I’m not even talking about invariants right now, I don’t even see how “a custom DST that packs some metadata into the ‘data pointer’ portion of references to itself” could even work in the first place. I guess the idea is to rely on those references being produced and consumed by the impl DynamicallySized for TheDST (and thereby special-casing &T-references over all other kinds of pointers)?
But then what about consumers that need to get the address of the size_of_val()-sized, align_of_val()-aligned chunk of memory that is the DST value? To give just one example, Box::drop needs that address (along with size and align) to deallocate memory, and currently it gets it by extracting the “pointer” portion (discarding the metadata).
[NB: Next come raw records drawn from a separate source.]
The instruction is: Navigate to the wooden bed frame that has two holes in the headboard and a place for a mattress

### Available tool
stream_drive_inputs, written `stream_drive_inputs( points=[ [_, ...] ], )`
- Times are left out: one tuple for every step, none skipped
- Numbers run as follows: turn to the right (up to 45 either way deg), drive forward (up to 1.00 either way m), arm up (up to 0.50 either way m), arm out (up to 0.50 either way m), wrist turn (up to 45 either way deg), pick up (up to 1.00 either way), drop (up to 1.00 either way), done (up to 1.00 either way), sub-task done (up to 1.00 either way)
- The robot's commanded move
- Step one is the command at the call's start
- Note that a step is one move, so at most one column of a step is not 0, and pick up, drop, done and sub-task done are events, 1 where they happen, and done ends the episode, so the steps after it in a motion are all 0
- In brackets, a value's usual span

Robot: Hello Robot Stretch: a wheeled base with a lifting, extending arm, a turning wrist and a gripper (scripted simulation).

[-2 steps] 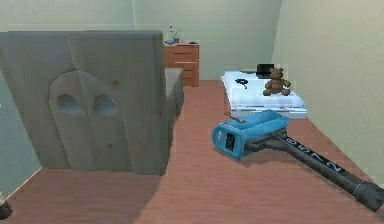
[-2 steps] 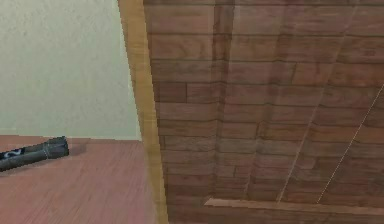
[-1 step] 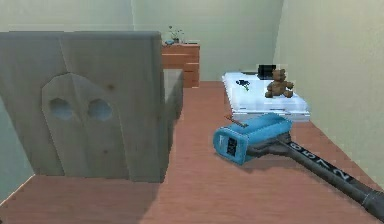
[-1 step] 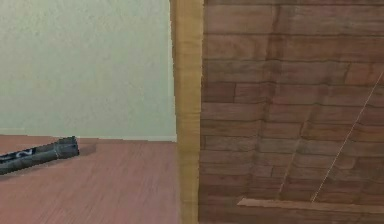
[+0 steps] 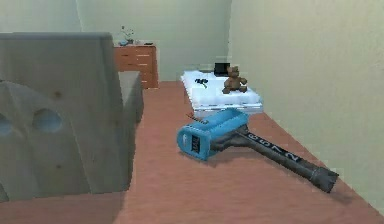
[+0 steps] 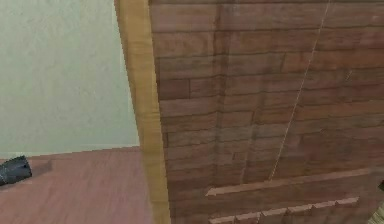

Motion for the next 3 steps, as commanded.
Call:
stream_drive_inputs(
  points=[
    [0.0, 0.75, 0.00, 0.00, 0.0, 0.00, 0.00, 0.00, 0.00],
    [-42.0, 0.00, 0.00, 0.00, 0.0, 0.00, 0.00, 0.00, 0.00],
    [0.0, 0.00, 0.00, 0.00, 0.0, 0.00, 0.00, 1.00, 0.00]
  ],
)
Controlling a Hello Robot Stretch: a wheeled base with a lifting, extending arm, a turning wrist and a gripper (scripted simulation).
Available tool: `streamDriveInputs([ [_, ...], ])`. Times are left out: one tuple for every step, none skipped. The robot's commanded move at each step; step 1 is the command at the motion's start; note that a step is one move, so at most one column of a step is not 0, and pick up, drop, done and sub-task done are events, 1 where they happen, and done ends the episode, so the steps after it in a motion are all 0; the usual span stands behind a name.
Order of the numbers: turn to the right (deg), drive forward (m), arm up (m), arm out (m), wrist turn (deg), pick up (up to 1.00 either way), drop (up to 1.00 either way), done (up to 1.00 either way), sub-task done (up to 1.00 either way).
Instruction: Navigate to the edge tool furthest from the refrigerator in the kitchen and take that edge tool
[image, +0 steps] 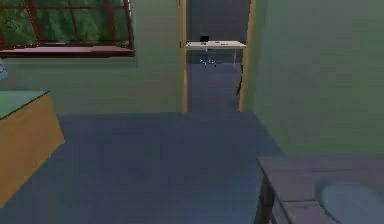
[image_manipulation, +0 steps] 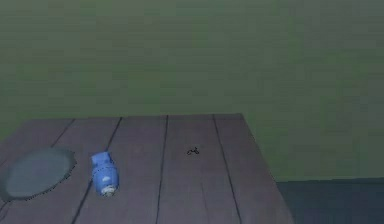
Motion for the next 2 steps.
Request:
streamDriveInputs([
  [0.0,1.0,0.0,0.0,0.0,0.0,0.0,0.0,0.0],
  [24.0,0.0,0.0,0.0,0.0,0.0,0.0,0.0,0.0],
])
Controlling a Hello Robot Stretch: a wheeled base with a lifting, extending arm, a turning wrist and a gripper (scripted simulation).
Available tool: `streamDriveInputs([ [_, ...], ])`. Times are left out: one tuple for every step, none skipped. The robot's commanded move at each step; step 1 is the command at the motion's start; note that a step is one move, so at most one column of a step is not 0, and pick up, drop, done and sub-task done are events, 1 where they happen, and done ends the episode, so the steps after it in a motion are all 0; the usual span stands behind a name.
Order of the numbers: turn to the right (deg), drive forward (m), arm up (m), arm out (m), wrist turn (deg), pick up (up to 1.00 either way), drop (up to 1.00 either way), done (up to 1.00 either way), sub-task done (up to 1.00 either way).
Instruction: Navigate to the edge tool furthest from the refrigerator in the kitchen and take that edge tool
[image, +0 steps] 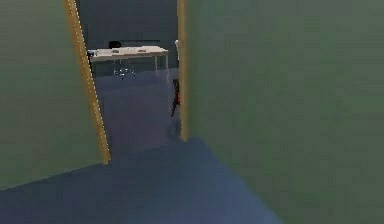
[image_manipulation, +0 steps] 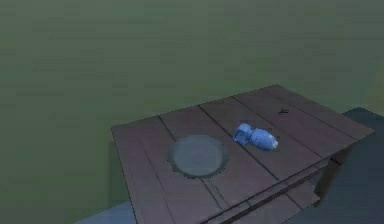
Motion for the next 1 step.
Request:
streamDriveInputs([
  [0.0,0.05,0.0,0.0,0.0,0.0,0.0,0.0,0.0],
])
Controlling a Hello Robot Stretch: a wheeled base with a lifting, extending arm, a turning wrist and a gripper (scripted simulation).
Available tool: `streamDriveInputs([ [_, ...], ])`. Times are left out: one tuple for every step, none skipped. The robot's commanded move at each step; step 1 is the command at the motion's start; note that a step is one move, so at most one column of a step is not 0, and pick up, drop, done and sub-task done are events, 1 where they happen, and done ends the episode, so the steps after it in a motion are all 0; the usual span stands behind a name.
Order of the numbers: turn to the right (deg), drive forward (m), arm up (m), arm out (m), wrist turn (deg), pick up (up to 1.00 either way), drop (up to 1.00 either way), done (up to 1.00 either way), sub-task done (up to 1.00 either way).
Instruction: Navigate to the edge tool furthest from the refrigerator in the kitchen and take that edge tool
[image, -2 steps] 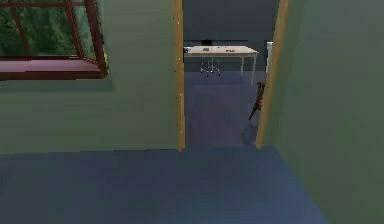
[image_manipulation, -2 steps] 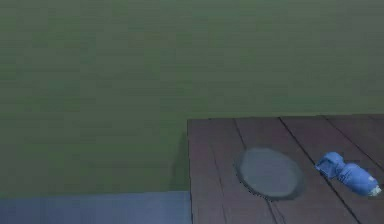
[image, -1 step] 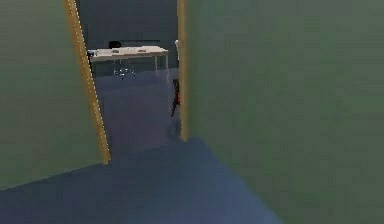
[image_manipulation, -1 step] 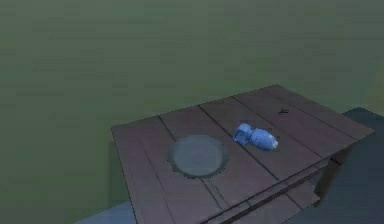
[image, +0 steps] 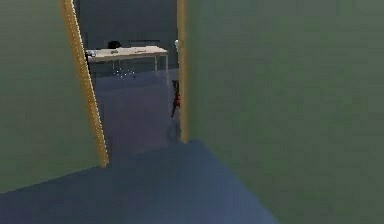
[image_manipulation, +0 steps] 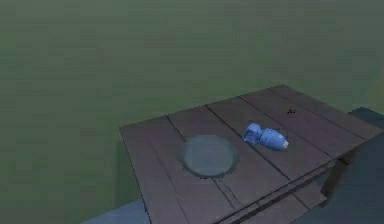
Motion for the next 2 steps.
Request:
streamDriveInputs([
  [-15.0,0.0,0.0,0.0,0.0,0.0,0.0,0.0,0.0],
  [0.0,1.0,0.0,0.0,0.0,0.0,0.0,0.0,0.0],
])
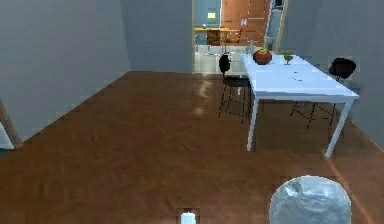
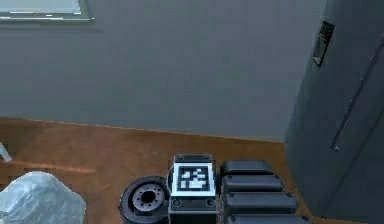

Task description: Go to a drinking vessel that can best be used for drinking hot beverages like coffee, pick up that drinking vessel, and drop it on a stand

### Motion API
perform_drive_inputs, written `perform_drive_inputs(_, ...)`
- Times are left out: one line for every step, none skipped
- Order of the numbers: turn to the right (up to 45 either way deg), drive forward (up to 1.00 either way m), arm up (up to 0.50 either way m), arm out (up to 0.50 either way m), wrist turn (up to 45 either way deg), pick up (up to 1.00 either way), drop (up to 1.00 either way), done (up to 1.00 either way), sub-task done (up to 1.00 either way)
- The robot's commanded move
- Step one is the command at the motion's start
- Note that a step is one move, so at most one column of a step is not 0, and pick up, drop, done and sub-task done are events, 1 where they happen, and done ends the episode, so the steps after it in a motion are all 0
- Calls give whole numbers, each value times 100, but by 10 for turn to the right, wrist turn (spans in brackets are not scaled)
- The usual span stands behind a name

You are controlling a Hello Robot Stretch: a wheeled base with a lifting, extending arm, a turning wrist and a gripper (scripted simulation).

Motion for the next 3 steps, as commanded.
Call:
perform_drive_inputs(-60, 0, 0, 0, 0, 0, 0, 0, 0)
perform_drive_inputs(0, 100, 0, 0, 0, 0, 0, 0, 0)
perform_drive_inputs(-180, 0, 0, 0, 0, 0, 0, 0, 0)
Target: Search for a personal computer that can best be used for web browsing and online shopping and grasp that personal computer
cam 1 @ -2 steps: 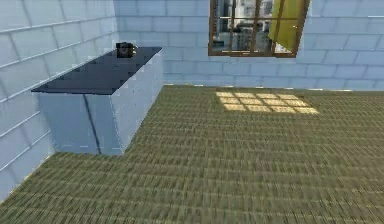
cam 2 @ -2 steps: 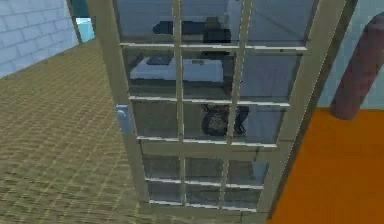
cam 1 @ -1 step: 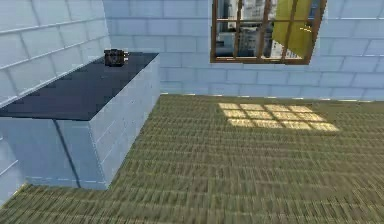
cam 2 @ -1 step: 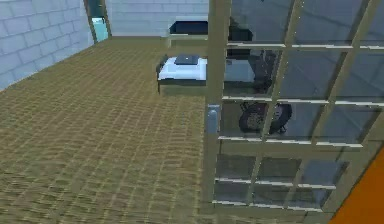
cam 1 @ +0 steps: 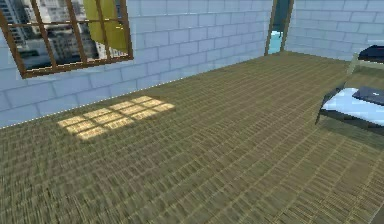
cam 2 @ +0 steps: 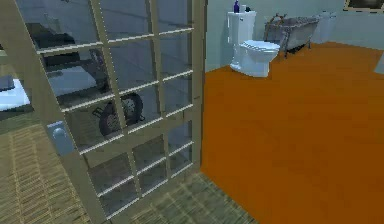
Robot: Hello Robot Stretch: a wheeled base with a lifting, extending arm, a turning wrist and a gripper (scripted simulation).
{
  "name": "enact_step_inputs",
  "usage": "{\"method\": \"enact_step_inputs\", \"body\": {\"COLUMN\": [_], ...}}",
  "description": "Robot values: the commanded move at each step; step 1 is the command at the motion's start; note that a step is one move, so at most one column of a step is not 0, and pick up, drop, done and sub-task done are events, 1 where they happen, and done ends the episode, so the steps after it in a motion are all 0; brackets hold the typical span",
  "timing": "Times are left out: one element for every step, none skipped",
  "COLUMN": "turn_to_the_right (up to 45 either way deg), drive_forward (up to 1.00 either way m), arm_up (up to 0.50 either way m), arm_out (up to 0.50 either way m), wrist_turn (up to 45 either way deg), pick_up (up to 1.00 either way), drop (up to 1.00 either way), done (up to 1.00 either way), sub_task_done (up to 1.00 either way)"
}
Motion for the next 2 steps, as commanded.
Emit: {"method": "enact_step_inputs", "body": {"turn_to_the_right": [6.0,0.0], "drive_forward": [0.00,0.90], "arm_up": [0.00,0.00], "arm_out": [0.00,0.00], "wrist_turn": [0.0,0.0], "pick_up": [0.00,0.00], "drop": [0.00,0.00], "done": [0.00,0.00], "sub_task_done": [0.00,0.00]}}
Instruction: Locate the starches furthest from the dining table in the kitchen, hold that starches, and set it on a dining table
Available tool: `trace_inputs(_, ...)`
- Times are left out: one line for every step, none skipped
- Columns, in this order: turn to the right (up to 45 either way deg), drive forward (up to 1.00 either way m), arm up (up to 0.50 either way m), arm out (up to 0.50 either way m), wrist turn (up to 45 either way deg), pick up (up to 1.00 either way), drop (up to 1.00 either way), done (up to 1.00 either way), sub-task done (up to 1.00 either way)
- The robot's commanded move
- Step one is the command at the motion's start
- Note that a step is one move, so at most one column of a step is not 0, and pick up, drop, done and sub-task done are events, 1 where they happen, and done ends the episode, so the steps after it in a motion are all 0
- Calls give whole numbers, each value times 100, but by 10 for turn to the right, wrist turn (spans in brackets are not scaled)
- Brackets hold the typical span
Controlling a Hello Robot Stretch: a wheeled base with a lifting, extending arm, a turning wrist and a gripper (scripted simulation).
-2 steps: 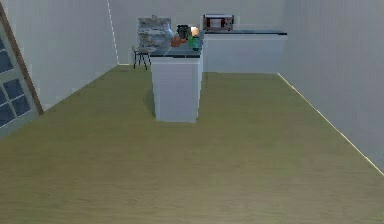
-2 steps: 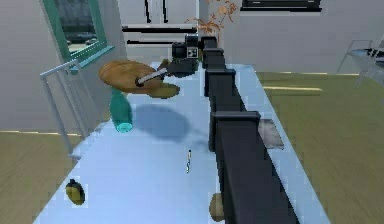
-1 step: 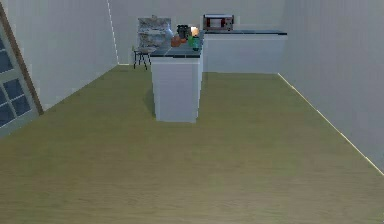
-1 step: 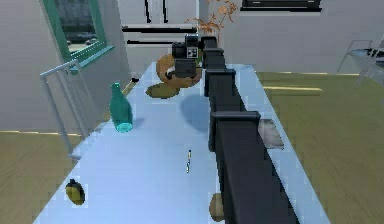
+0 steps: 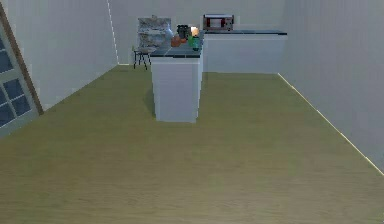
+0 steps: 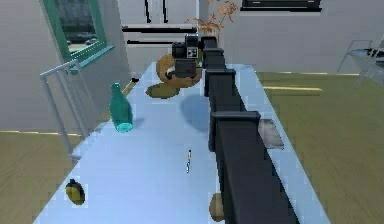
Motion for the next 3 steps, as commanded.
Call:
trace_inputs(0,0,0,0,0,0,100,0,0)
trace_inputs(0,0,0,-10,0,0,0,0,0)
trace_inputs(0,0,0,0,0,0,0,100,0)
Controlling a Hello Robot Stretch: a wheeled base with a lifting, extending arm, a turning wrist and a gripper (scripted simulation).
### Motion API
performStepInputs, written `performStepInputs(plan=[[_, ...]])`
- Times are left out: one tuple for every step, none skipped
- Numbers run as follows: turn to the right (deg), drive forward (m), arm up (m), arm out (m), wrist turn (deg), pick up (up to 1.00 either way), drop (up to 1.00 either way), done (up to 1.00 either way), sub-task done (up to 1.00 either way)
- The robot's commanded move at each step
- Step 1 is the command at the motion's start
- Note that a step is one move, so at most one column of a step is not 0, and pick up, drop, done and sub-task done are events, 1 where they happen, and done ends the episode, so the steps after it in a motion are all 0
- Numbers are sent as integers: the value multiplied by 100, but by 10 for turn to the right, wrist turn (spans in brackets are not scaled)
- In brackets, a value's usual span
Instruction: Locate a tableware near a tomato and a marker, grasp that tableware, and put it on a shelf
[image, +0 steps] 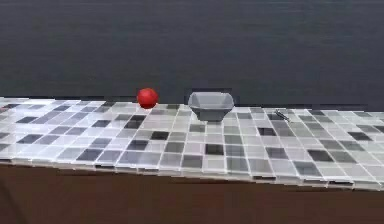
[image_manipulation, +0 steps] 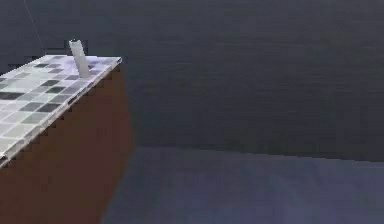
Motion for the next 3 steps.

There’s a way out of this problem: making this conversion from “a &DST what means whatever DST wants it to mean” to “the actual address of the referent” another method of the trait, but at that point it stops being just about dynamic size and starts being closer to overloading the reference type entirely (e.g. tagged pointers that pretend to be regular references are just as attractive for some sized types).
BTW, about this:
This is a quite fragile property. For example, once we decide what to do about padding bytes by e.g. allowing &MaybeUninit<u8> to point to padding bytes (and that this is not only valid but also upholds the safety invariant, in @RalfJung’s terminology), the only reason one can’t cast every &T where T: !Sized to a &[MaybeUninit<u8>; N] is that one doesn’t know a priori what the right N is. But one can guess and check at runtime, so for every N there’s at least a sound &T -> &Option<[MaybeUninit<u8>; N]> conversion which returns Some whenever size_of_val >= N. Admittedly there’s not a lot one can do with that (because who knows which of those bytes are initialized) but I hope it illustrates that this is quite subtle.